◆ **What to do**: Show the lines below where "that" occurs.

◆ **Supplied material**:
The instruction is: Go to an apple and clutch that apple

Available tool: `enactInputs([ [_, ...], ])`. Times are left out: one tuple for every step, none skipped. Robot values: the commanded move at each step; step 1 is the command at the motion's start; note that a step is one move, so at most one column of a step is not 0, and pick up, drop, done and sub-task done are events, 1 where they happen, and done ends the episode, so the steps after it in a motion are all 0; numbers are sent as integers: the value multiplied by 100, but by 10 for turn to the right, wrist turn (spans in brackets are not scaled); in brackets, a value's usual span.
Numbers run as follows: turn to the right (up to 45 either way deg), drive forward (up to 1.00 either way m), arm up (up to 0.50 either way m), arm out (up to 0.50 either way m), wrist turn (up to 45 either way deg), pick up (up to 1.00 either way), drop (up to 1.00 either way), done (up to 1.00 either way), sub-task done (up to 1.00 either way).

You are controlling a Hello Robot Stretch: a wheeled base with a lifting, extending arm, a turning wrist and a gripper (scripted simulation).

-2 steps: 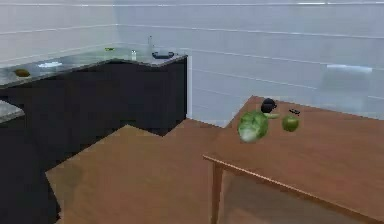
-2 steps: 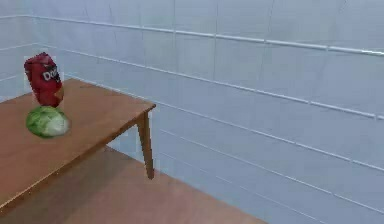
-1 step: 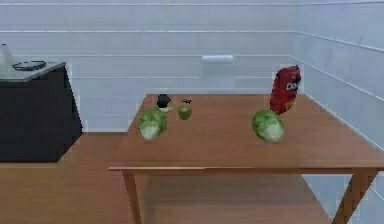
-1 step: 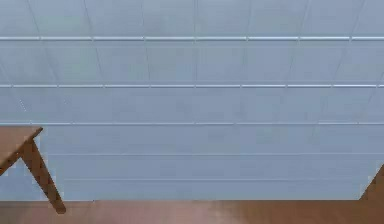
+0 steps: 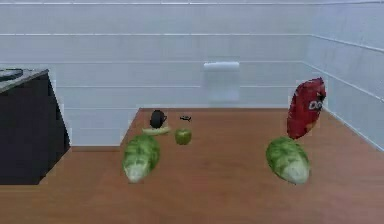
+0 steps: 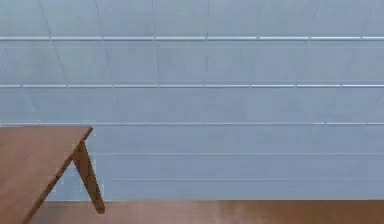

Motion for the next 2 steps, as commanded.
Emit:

◆ **Solution to this exercise**:
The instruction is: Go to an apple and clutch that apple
Available tool: `enactInputs([ [_, ...], ])`. Times are left out: one tuple for every step, none skipped. Robot values: the commanded move at each step; step 1 is the command at the motion's start; note that a step is one move, so at most one column of a step is not 0, and pick up, drop, done and sub-task done are events, 1 where they happen, and done ends the episode, so the steps after it in a motion are all 0; numbers are sent as integers: the value multiplied by 100, but by 10 for turn to the right, wrist turn (spans in brackets are not scaled); in brackets, a value's usual span.

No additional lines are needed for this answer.